在美婼与巴巴重聚的几乎刚好两年后,我的一个梦表现了这种自由。我站在一条路上,看到有人指着我说:“你犯了谋杀罪。”我很平静地说:“没有,我没有。”我的指控者说:“是的你犯了,有证据。”场景转换,我坐在法庭的证人席上。法官宣布说:“你犯了谋杀罪。”我不为所动,泰然自若地回答:“没有,我没有犯谋杀罪。”法官争辩到:“你犯了,你的指纹在手枪上。”我微笑着说:“我甚至不知道怎么用手枪。”法官回答说:“有证据,你被判处电椅死刑。”场景又换了,我被人放在电椅上。三个刽子手站在我面前,准备一接到命令就打开电源。然后,虽然我仍坐在电椅上,但是我意识到我能够看到我身后发生的事。突然至爱巴巴出现了,身穿白袍,头发飘逸。他的右侧是温和的主耶稣,肩上披着一条褐紫红色披巾。他们都有十二英尺高,整个房间被他们庄严的临在所充满。三个刽子手震惊得逃离房间,大声喊着:“奇迹!奇迹!她是清白的。”我处于半清醒状态,晕眩于至爱巴巴和耶稣的凡间没有的美。两个人轻轻帮我从电椅上下来,领着我走出房间,来到外面敞开的过道,把我带进一辆正等着我的汽车。在过道末端是一个大门,一大堆人聚集在外面。我一边虚弱地走向大门,一边重复说着:“请注意不让任何人触摸我的脚。”(巴巴命令不让任何人用触摸脚向另一个人表示敬意。)我带着失重与狂喜的感觉醒来,紧抓着床。

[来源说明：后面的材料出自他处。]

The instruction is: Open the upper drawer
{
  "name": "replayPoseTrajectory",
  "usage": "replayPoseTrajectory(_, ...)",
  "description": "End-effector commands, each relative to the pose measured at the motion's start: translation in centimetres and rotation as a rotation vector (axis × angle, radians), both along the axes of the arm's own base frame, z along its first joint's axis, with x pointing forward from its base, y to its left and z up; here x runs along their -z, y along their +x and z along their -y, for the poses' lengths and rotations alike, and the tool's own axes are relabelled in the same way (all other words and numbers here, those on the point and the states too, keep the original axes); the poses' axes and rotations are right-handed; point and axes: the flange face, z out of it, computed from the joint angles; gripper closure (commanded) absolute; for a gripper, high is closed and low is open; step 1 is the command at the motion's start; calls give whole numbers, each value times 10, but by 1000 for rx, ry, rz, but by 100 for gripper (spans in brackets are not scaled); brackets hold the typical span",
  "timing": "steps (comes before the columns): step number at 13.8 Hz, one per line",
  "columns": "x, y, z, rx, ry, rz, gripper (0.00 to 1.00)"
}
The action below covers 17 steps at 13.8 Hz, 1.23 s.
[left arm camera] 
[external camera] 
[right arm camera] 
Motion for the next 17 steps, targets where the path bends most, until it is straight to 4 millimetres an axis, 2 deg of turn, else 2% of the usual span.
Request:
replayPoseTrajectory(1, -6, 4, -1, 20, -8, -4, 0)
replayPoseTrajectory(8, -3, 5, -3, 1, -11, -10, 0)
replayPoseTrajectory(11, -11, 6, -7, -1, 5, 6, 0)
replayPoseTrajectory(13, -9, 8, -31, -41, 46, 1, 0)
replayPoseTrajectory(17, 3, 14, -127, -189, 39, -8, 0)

这个梦似乎代表了我生命的顶点,我的一切牵绊残余都被拿走。当我回顾与至爱巴巴在关系中,我曾经历的各种体验时,我意识到他是怎样通过给我在世上过正常生活所需要的勇气与力量,逐渐帮助我理解舍弃的真正含义——这产生于内在,从而把我解放出来。我第一次遇到巴巴时,只是个小女孩,完全沉浸于学校和家庭的世界里;这些年来他把我带向一种超然状态,这让我泰然自若,完全信任他,不管境遇多么痛苦或可怕,知道他将照看好一切。放弃阿厦那的时间到了,这些年来我一直留着它,因为它保存着纳瑞曼和我与至爱巴巴和美婼一起度过的那些年的美好记忆。安排好出租后,我把公寓的所有东西,连同我个人的大多数物品,都送给我们的家人,他们会因它们与巴巴的联系而珍惜之。这是在纳瑞曼和我婚前,巴巴给我的神示的第三个阶段,他曾许诺给我的舍弃生活——当我为他扮演完我在世间的角色之后。我感到自由。